What is communism? It is the appropriation of Christian charity (and charity is of course not solely a Christian idea) to a political project. But it prescribed the practice of that charity as full state control. As this was necessarily an excess that failed to regard needed degrees of liberty, corporate controlled propaganda has now pointed to that error, but in order to denounce the entire concept.

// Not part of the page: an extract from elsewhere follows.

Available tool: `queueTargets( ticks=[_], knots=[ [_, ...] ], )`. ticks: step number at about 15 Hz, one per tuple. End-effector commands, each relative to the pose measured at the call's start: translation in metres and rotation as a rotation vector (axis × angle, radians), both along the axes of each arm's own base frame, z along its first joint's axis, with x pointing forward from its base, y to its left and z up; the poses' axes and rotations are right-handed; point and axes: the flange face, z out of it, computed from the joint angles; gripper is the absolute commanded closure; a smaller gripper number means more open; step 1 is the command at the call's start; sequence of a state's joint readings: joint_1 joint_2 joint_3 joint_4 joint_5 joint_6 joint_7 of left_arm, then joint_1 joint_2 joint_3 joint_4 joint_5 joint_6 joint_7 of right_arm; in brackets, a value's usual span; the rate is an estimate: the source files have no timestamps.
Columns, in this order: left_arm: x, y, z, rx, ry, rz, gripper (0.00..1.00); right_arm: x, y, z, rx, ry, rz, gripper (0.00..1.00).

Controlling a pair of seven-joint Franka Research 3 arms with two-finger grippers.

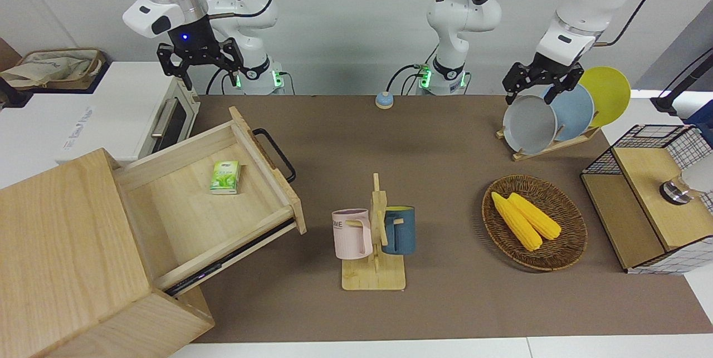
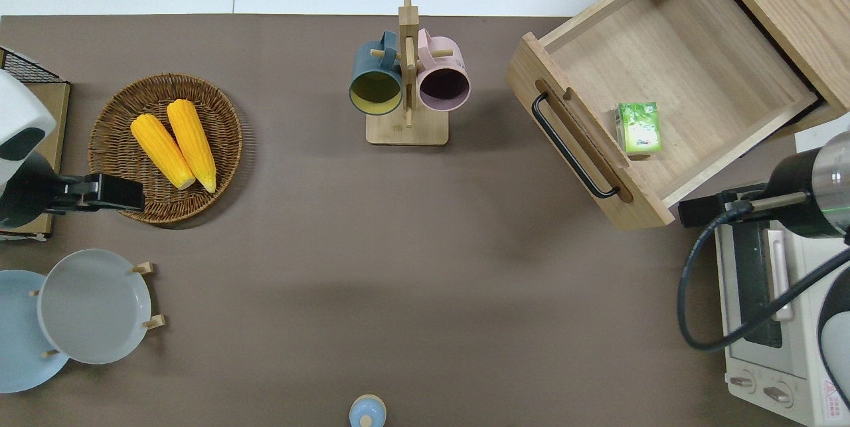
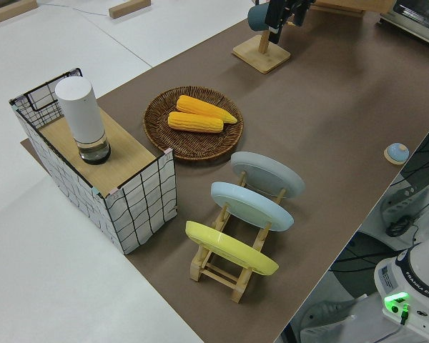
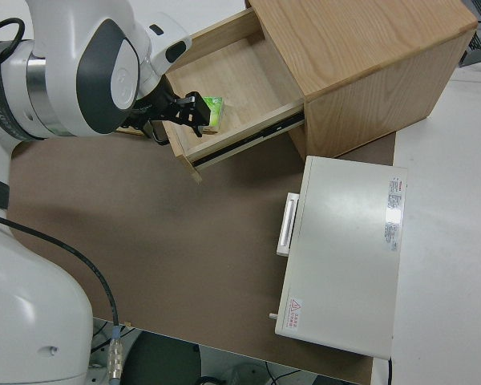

Charity is not communism. It's time we isolated the idea of charity from the debate, because it is otherwise a universally accepted ideal. Accepted by most, that is, except of course the conservatives. For the conservative, charity is distributed by the the "invisible hand" of Adam Smith. That's a myth.
happy
07-10-2009
We somewhat agree Zalm (!)
Yes Zalm, Carole tried to reach out to the Business comunity like you said, tried to smooth over old assumptions about the NDP, that they weren't a Party of the BC Fed only anymore.
But you see, thats exactly what Harcourt said before the NDP won that election. And then immediately following that, the biggest income tax hike in Provincial history to pay for rich Contract settlements with the Public unions, courtesy Glen Clark, Finanace Minister.
So there was, and is still, a mistrust of the NDP's "hidden agenda" so to speak.
But you're bang on about the qaundry they find themselves in now. Half the Party thinks they should turn hard left, the other thinks head to the center, Gregor style.
And after seeing the amount donated by the BCGEU to the Party, its pretty obvious who's calling the shots and which way they will go. Follow the money, as so many posters say.
She can't win. May as well go out with grace.
Glen Murtz
08-10-2009
It's a good thing...
we've got all this social media to help us organize and protest and ... and ... and ... oh wait - nothing's actually changed at all.
Well, anyways, it's a good thing we've got a sizeable portion of "the left" blathering on about giving people jobs and spreading the wealth around, so there will be ever more people joining the middle class, with their attendant monster vehicles and plasma TV's, so they can watch ad's trumpeting how sustainable some new car is.
Screw Marx.
And Screw Adam Smith.
The key to life is making what you need when you need it and knowing you don't need much more than food, clothing and shelter.
We need a political party that can provide incentives for people to *DO* less work, not more.